### INSTRUCTIONS TO FOLLOW
Output, please, exactly those lines of the listing that come before the line with "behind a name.", along with that line itself.

++++++++++

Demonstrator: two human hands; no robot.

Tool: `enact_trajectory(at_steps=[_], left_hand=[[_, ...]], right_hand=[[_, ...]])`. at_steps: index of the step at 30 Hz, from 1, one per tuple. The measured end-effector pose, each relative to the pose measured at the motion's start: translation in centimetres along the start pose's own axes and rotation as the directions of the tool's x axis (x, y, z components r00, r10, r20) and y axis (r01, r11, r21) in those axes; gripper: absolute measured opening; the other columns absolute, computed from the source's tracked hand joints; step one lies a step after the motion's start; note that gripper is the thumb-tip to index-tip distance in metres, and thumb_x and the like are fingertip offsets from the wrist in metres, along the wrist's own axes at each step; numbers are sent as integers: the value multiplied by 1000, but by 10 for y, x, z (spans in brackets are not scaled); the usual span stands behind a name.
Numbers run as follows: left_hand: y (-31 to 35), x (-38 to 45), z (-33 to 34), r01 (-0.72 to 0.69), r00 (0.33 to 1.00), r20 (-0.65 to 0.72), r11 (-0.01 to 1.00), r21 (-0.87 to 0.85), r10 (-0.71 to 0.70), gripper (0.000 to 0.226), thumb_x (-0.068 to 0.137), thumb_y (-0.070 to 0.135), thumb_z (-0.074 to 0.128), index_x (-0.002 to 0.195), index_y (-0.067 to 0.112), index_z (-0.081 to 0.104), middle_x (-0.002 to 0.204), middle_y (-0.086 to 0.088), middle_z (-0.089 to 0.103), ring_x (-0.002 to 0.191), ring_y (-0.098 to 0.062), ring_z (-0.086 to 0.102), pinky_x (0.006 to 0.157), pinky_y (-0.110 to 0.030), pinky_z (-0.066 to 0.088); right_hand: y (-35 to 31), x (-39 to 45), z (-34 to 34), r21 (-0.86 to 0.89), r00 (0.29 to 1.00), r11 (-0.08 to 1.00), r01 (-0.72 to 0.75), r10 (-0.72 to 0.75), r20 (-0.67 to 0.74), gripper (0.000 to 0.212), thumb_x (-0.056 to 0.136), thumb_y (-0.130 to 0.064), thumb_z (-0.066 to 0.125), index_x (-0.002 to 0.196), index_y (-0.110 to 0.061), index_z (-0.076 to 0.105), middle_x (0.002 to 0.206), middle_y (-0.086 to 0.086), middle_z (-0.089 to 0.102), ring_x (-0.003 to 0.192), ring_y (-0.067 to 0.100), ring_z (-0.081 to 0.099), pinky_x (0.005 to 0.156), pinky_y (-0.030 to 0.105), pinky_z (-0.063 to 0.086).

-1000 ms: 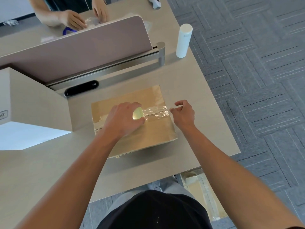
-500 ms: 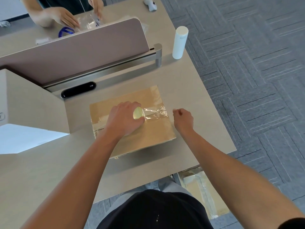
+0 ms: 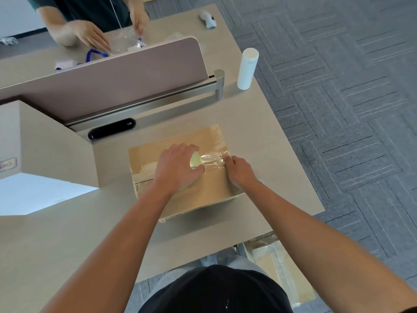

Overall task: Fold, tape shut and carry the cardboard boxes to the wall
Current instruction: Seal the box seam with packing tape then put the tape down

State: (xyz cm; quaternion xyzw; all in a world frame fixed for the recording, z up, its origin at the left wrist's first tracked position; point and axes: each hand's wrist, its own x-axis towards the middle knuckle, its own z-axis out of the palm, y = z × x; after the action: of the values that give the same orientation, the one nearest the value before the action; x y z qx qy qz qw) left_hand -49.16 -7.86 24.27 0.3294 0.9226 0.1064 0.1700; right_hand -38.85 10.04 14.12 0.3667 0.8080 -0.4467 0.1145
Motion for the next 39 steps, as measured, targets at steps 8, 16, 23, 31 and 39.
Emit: enact_trajectory(at_steps=[8,16,23,31,39], left_hand=[[4,-3,6,-13,999,-49,999,41,15,64,90,57,60,147,29,50,124,1,60,122,-27,51,104,-44,34],[2,-3,16,2,992,-125,994,110,12,61,86,66,55,134,28,62,115,2,62,112,-29,53,95,-44,35],[3,-4,18,22,988,-155,994,108,-5,65,81,72,45,127,30,64,113,4,61,109,-29,53,94,-44,37],[2,-2,21,45,985,-173,991,129,-23,66,81,74,41,125,32,65,112,7,61,108,-26,53,97,-43,35],[-1,1,23,28,980,-198,993,114,-5,59,84,70,49,124,31,67,109,8,61,107,-25,53,99,-42,34]], right_hand=[[1,-6,-2,-220,999,975,-5,-6,-49,64,108,-63,18,119,-19,63,114,4,68,106,32,62,85,43,46],[104,-31,-26,-209,933,949,-238,163,-321,50,107,-47,45,144,-13,54,139,12,57,126,33,56,98,45,48],[145,-19,-21,-314,939,904,-291,208,-273,50,97,-51,62,135,-17,62,130,10,58,119,33,58,94,42,48],[135,10,-4,-434,958,870,-235,134,-252,38,99,-48,61,122,-19,64,122,10,59,116,32,57,95,44,45],[71,7,-37,77,926,997,20,11,-377,25,95,-44,66,93,-19,62,77,-2,67,75,24,65,63,38,47]])
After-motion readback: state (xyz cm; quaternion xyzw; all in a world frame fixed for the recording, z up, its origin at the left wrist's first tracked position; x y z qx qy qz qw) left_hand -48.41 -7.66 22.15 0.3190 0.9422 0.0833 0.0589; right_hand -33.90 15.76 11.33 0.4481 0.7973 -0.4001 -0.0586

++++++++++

### YOUR SOLUTION
Demonstrator: two human hands; no robot.

Tool: `enact_trajectory(at_steps=[_], left_hand=[[_, ...]], right_hand=[[_, ...]])`. at_steps: index of the step at 30 Hz, from 1, one per tuple. The measured end-effector pose, each relative to the pose measured at the motion's start: translation in centimetres along the start pose's own axes and rotation as the directions of the tool's x axis (x, y, z components r00, r10, r20) and y axis (r01, r11, r21) in those axes; gripper: absolute measured opening; the other columns absolute, computed from the source's tracked hand joints; step one lies a step after the motion's start; note that gripper is the thumb-tip to index-tip distance in metres, and thumb_x and the like are fingertip offsets from the wrist in metres, along the wrist's own axes at each step; numbers are sent as integers: the value multiplied by 1000, but by 10 for y, x, z (spans in brackets are not scaled); the usual span stands behind a name.

Nothing else remains in this exercise.